→ REQUIRED WORK
From the data below, return the exact lines starting at the line containing "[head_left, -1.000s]" and ending at the line containing "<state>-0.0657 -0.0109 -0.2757", both included, and nothing else.

→ MATERIAL PROVIDED
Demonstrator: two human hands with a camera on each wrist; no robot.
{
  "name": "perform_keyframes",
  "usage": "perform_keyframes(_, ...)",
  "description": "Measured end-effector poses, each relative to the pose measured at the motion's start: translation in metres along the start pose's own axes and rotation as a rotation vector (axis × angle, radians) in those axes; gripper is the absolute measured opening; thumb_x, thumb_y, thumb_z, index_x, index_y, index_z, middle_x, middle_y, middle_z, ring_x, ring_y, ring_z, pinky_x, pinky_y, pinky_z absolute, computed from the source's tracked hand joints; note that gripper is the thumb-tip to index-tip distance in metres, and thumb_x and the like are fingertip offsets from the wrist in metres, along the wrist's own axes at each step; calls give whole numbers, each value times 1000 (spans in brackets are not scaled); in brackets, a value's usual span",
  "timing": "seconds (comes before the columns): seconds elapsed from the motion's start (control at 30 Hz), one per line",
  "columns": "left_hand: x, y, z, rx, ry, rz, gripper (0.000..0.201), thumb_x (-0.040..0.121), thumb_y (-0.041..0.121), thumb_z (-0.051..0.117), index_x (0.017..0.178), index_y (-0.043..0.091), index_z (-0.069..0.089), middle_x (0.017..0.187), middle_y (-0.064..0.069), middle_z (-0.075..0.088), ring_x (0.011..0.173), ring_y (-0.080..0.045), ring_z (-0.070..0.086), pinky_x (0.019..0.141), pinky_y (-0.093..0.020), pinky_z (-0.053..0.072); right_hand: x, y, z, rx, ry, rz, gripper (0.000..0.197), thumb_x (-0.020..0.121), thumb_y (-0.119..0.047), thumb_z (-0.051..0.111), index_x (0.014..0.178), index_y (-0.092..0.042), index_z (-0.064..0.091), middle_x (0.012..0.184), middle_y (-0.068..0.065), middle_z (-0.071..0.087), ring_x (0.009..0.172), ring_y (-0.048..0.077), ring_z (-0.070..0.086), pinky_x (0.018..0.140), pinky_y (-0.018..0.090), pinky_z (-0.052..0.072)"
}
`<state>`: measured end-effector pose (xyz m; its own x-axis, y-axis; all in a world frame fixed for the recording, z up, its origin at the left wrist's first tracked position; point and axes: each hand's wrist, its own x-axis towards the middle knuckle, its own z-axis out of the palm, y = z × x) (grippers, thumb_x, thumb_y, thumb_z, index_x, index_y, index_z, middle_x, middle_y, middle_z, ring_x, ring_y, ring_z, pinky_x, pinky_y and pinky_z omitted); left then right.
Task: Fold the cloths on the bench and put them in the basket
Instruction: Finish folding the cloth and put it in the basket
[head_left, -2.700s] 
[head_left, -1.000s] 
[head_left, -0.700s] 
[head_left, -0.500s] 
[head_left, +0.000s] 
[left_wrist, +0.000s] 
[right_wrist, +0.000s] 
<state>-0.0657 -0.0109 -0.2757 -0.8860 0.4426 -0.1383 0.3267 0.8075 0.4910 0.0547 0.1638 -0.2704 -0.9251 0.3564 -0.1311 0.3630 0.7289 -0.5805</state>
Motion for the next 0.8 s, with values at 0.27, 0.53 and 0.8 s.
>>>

→ SOLUTION BELOW
[head_left, -1.000s] 
[head_left, -0.700s] 
[head_left, -0.500s] 
[head_left, +0.000s] 
[left_wrist, +0.000s] 
[right_wrist, +0.000s] 
<state>-0.0657 -0.0109 -0.2757 -0.8860 0.4426 -0.1383 0.3267 0.8075 0.4910 0.0547 0.1638 -0.2704 -0.9251 0.3564 -0.1311 0.3630 0.7289 -0.5805</state>

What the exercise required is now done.